GÜNEŞ KREMİNİ NASIL KULLANALIM?

- Güneş koruyucu, dışarı çıkmadan yarım saat önce uygulanmalı, ortalama 4 saatte bir yenilenmelidir.

- Günümüzde deri tipine, sağlıklı veya dermatolojik sorunları olanlara göre ve değişik formlarda (krem, losyon, spray, renkli) koruyucular mevcuttur. Dermatoloğunuza danışarak ürün seçmeniz yerinde olacaktır.

- Güneş koruyucular içinde organik, inorganik (titanyum dioksit, çinko oksit) kimyasallar bulunabilmektedir. Ürün seçimi yaşa, amaca göre olmalıdır.

- Çok basitleştirecek olursak, eğer kişide 1 saat içinde güneş yanığı gelişiyorsa, SPF 15 koruyucu ile 15 saatte gelişir diye düşünülebilir (15 kat fazla sürede). Kişinin ihtiyaç duyduğu faktör numarası buna göre belirlenebilir.

- Güneşten koruyucunun hem UVA hem UVB'ye karşı koruma sağlaması idealdir. Çünkü UVA ışınları ani zarar vermez ancak DNA hasarı oluşturarak yıllar içinde deri kanseri oluşumuna yol açar.

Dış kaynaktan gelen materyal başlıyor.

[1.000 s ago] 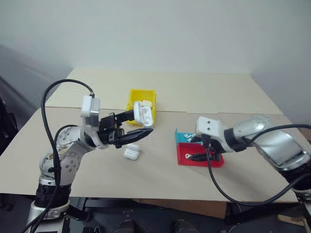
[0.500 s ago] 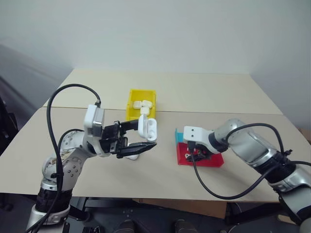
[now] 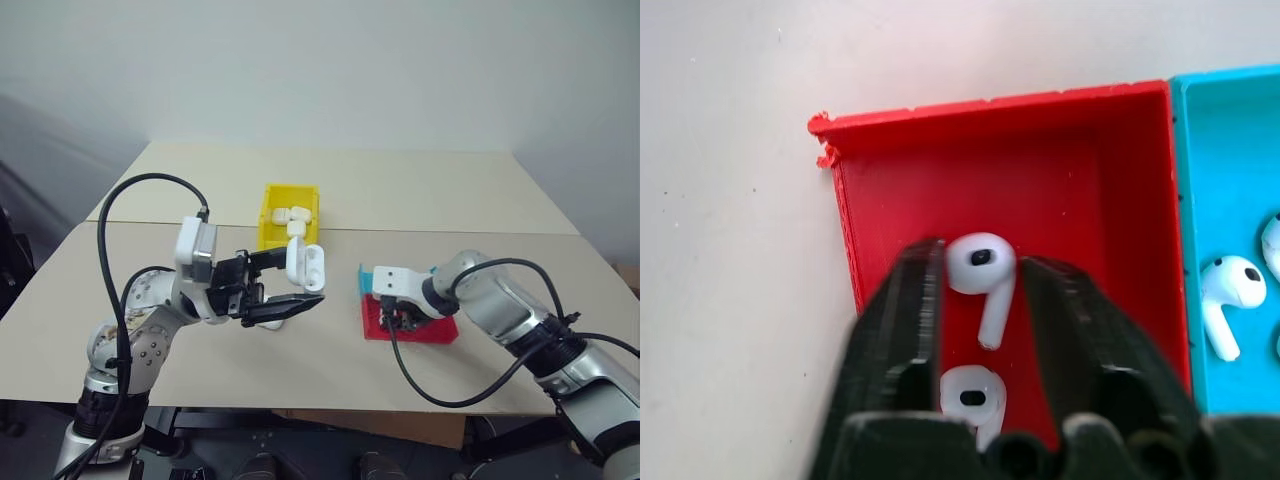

- Gözlerin gözlükle, dudakların da yine güneşten koruyucu ile korunması unutulmamalıdır.

Denize girerken yüzücü kulağı hastalığına yakalanmayın

Uzmanlar kulak kiri ile sık sık kulakları tıkanan kişilerin sudan çıktıktan sonra kulaklarını kulak çubuğu ve elle temizlemeye çalışmaması konusunda uyarıyorlar. Özellikle yaz mevsimi gelmeden ya da tatile çıkılmadan önce kulak kiri biriktirme eğilimi olanların kulaklarını temizletmesini tavsiye eden Medical Park Göztepe Hastane Kompleksi Kulak Burun Boğaz Uzmanı Doç. Dr. Özmen Öztürk, "Biriken salgının kulak çubuğu havlu ucu veya parmakla temizlenmeye çalışılması, kaşınması, kiri daha da derinlere itip kulağın iyice tıkanmasına yol açabileceği gibi bölgeyi tahriş ederek enfeksiyonlara daha da açık hale getirebilir. Kulaklığınızdaki suyun akmasını sağladıktan sonra birkaç dakika düşük ayarda saç kurutma makinası ile kulak yolunu kurutun" dedi.